*Required work:*
Search the material below for the string "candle" and copy each line where it appears.

+---+

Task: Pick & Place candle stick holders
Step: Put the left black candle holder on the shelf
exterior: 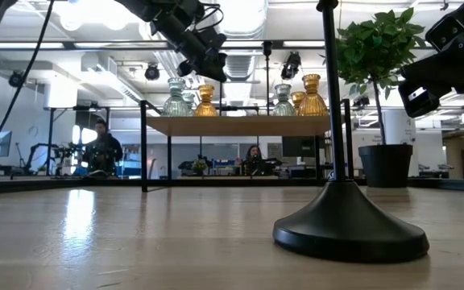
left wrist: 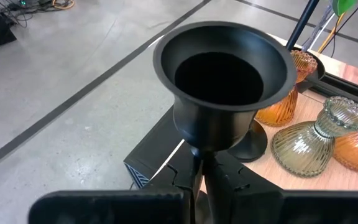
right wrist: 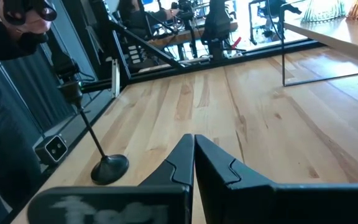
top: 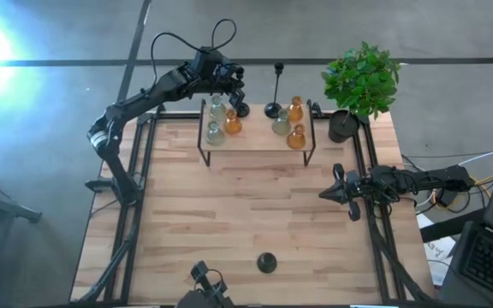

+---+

*Written answer:*
Task: Pick & Place candle stick holders
Step: Put the left black candle holder on the shelf

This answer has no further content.